Quantexa continues to aim for many businesses in the identification of money laundering and fraud, and hopes to continue growing in its field while working to expand its presence in a wider range of AI projects.
In line with these goals, Quantexa said it would “quickly track” its partnership with Microsoft in November. The startup will build AI-powered workloads for the Microsoft Fabric Data Analytics platform and build anti-money laundering solutions for intermediate banks in the US market distributed through the Azure Marketplace.
For businesses using Databricks, Marria said the startup plans to do more work in that environment. It plans to use Quantexa’s technology to organize billions of data records to build generic AI apps and build partnerships between companies to deliver power.
The startup also wants to expand its public sector reach. In particular, there will be a growing dedicated business unit that will help government agencies build AI services using “structured, unstructured data.”
Maria did not comment on the work Quantexa is doing around a major government AI push (called “plans of change”), but he noted that the company is involved in several projects beyond the publicly available projects (this anti-fraud project was taken up by the Cabinet Office).

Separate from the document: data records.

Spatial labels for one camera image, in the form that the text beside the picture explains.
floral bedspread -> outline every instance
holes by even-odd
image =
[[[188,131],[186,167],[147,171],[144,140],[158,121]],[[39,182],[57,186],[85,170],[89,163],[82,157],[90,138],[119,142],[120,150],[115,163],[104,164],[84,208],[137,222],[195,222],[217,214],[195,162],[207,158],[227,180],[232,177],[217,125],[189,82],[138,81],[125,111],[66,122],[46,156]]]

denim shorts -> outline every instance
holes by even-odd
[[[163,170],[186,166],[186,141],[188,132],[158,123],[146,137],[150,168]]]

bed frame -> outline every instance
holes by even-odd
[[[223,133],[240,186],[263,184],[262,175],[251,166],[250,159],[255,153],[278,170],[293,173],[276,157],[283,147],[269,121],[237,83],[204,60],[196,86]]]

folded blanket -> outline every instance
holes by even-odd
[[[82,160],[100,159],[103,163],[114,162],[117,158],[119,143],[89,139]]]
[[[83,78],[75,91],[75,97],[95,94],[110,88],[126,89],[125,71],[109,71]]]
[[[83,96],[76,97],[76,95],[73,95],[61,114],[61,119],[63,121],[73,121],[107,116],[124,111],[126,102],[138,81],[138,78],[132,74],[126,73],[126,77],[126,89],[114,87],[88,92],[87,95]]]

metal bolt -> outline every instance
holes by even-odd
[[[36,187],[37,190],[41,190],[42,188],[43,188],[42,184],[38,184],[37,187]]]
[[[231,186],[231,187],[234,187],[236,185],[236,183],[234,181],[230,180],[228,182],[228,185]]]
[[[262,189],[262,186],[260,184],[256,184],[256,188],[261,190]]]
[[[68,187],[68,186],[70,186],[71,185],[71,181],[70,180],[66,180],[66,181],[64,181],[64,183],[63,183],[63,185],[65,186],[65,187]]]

It has driven this particular round in addition to its traction, and it is to persuade growth that is compelling growth at a time when there are many liquidity.
“Vish himself is very extraordinary,” said Avid Larizadeh Duggan, senior MD who runs TVG at EMEA. “He’s a visionary founder, but he’s also a magnet of talent surrounded by exceptional people. Selling to regulated industries is not easy. You can say he’s incredibly personality, but you know what he’s talking about. Behind that, he has a clear understanding of his customers and products. All of these attributes are very important when investing, but for me, when the sand changes so quickly, it feels even more important.”